The final order of business is the antenna wire. I routed mine over to the tail light, up behind the electrical connector and out the top. I am not sure how well the metal chassis shields the interior of the trunk from RF signals, but I figured it might be worth the extra effort to get part of the antenna into an RF-transparent spot. If you look closely, you can see the antenna zip tied to the wire harness above the tail light. Do what you want with the antenna, re-connect the battery, test the module and put everything back together. You are all done! If you get poor remote control performance, you might need to experiment with different locations for the antenna wire.
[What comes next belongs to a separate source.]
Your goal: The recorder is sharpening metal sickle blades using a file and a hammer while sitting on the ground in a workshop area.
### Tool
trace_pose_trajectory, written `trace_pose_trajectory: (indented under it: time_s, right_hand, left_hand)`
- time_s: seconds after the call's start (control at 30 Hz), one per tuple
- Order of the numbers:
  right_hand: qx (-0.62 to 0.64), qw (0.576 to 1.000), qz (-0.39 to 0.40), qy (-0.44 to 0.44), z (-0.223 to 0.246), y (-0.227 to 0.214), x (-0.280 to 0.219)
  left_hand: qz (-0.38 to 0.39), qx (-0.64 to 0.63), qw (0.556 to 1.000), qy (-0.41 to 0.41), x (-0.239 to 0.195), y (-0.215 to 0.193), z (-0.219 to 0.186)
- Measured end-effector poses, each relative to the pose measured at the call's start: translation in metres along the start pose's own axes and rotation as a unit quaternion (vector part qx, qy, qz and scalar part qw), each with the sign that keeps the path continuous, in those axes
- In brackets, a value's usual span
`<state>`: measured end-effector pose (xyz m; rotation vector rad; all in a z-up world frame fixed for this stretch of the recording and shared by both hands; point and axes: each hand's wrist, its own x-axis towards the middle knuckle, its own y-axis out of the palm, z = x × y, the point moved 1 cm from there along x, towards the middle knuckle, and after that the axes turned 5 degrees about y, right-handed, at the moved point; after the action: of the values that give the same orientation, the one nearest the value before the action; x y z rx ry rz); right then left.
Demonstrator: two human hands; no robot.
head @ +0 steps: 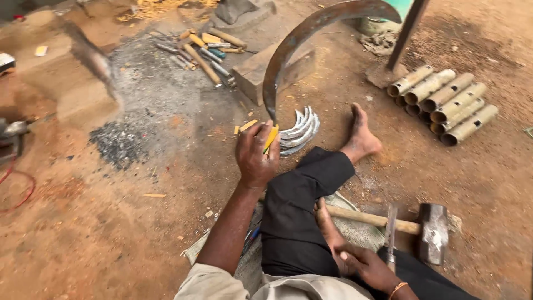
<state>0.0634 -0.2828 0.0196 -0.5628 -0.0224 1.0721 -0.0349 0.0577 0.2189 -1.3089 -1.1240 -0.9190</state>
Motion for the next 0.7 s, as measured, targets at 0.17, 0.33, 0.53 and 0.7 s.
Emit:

This cheap, simple modification is totally worth it. So far, I have found that the remote can operate the locks from at least 30' away. It has been very consistent, too. It would be nice to have the parking lights flash as a confirmation of lock requests, but that would require a lot more cutting of factory wires, relays and new things being stuffed up inside of the dashboard. That is a lot of work for marginal gains in usability. I highly recommend this little module, and it is well worth the hour it takes to install it.
DISCLAIMER: I take no responsibility (and thus I cannot be held responsible) for damages and/or injuries caused by attempting the procedures outlined on this site. The information provided is to be used at the reader's discretion and all necessary safety precautions requiring emplacement (mentioned or not) are the responsibility of the reader.